Computer designed ears have flaws
By
TONY VERDON
in London
Cars designed by computer may be more dangerous than those designed by conventional techniques, according to a transport scientist at Birmingham University. Dr Murray Mackay, of the university’s accident research unit, said that computer-aided techniques used by the leading manufacturers enabled cars to be so finely tuned that passengers in a collision unplanned for by the designers, would suffer serious injury. ‘‘Crashes happen at all types of speeds, from all
sorts of directions, into all sorts of structures,” he said.
“If the design process is so focused on a limited number of legal requirements which it only just meets, then the actual protection provided on the road may not be satisfactory.
“The very efficiencies of the design process may well be having a negative effect,” said Dr Mackay. Many drivers were exposed to serious injury from the steering wheel in a frontal crash at speeds above 20 m.p.h.
Manufacturers also needed to think much harder about the design of
the exterior of cars to protect pedestrians. The changes in car design did not have to be radical, he said.
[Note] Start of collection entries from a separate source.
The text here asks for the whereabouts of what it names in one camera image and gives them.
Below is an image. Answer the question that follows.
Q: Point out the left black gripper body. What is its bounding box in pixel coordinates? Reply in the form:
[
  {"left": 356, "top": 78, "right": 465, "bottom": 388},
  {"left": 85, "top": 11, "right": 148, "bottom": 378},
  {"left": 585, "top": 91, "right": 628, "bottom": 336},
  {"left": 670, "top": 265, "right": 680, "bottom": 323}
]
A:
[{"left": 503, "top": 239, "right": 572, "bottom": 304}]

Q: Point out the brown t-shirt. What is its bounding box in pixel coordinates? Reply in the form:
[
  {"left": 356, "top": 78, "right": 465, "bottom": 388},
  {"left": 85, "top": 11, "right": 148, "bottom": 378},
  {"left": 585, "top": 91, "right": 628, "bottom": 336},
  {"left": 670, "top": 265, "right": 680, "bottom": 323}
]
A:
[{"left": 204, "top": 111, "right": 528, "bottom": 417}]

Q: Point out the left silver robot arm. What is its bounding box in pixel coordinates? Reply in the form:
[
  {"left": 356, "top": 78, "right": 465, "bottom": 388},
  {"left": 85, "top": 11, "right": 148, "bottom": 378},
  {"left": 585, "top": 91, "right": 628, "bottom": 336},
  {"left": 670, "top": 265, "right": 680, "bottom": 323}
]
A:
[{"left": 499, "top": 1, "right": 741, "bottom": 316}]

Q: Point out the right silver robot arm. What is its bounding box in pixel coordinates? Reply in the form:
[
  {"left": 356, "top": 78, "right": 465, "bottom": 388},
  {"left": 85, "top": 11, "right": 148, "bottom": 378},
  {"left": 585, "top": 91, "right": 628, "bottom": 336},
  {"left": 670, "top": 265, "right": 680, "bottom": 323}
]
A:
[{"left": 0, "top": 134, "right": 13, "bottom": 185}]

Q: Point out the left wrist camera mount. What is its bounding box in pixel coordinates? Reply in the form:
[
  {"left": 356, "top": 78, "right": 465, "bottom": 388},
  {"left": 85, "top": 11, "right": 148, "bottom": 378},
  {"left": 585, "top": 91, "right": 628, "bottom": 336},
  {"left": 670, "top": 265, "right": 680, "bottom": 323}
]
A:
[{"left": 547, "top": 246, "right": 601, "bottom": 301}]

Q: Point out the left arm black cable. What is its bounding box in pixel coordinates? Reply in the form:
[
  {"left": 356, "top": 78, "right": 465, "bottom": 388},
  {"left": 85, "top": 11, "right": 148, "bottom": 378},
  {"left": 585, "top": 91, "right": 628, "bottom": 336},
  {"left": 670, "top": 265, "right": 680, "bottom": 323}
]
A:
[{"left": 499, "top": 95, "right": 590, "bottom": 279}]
The mean speed of accidents in which pedestrians have to be admitted to hospital is only 22 m.p.h.
However, lowering repair costs, rather than accident rates, had been the prime criterion of much car design, said Dr Mackay. “It has resulted in bumpers which are essentially rigid beams set precisely at adult knee height so that they cause the maximum possible disabling joint damage at the lowest possible speed.”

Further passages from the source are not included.